In the Greek town of Galaxidi, to mark the end of Carnival and the beginning of lent, Orthodox citizens are used to fighting a battle with ... flour. The preparations for this Festival requires,for example, to put few drops of food coloring in flour sacks, to distinguish them from the others, or painting faces with pieces of coal, like real warriors. Even local authorities used to cover all the historical buildings or monuments that they don't want to be ruined, with large plastic tarpaulins. At the end of the Festival, there are people who leap directly into the sea to wash away all the flour or people who prefer to finish the day drinking a beer in one of the city's pubs. The watchword? Put on a pair of swimming goggles and a scarf to avoid being blinded and breathe the flour at first shot!
Cheese Rolling Race
The cheese rolling race held annually during the first Spring Bank Holiday, in the village of Brockworth, near Gloucester, England. The race consist in launching a form of Double Gloucester cheese down a steep slope and racing behind it to catch it (but is very difficult as the speed that the cheese can take down can be very high). At the beginning, The Feast was born only for the inhabitants of the country, but then slowly became famous in all the world, so much that in the last edition two of the four races were won one by an American and one by a Japanese guys.

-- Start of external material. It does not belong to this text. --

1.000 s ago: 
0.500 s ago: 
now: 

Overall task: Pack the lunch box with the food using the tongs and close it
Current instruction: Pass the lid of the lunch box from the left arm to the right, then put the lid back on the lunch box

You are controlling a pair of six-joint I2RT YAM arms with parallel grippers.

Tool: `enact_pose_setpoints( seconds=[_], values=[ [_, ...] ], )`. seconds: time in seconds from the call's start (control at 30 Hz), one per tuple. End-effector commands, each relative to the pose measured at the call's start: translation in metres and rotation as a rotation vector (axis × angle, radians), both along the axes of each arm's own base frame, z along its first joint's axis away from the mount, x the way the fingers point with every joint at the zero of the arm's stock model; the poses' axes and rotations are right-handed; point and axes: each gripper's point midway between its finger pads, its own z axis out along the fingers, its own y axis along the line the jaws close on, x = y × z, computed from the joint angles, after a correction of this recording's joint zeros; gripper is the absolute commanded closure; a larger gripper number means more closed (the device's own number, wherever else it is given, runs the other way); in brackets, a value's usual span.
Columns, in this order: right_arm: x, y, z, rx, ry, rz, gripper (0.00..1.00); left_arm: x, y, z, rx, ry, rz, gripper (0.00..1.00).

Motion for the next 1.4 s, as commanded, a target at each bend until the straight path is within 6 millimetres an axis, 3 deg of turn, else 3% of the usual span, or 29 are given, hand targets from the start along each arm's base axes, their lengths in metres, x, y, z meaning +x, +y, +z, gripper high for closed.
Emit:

The Garlic Festival takes place every year in the United States in a small town called Gilroy (hence the name), in California and takes place usually in July. It draws more than 100,000 people and here all specialities made with garlic are welcome: toast with garlic, garlic ice cream, garlic fries, and many other street foods await you if you want to take part in this extremely weird festival. It is estimated that every year about 2.5 tons of garlic are consumed during the festival. Vampires, of course, are not allowed.
Giant omelette Festival
According to legend, when Napoleon and his Army crossed the South of France, decided to rest for the night near the town of Bessieres. Napoleon decided to dine with an omelette prepared by a local hotelier who pleased him so much that he ordered to the citizens of the village to gather all the available eggs to prepare a giant omelette for his army the next day. In 1984, three members of the Alveville Chamber of Commerce participated in the Easter Festival of Bessieres, where the homelette was made for the occasion. They decided then to export the ancient tradition of preparing this giant omelette in their town (usually in November) who also became a symbol of fraternity and friendship, as at the end of the preparation, everyone can eat one piece. Trivia: the omelet is prepared with about 5000 eggs.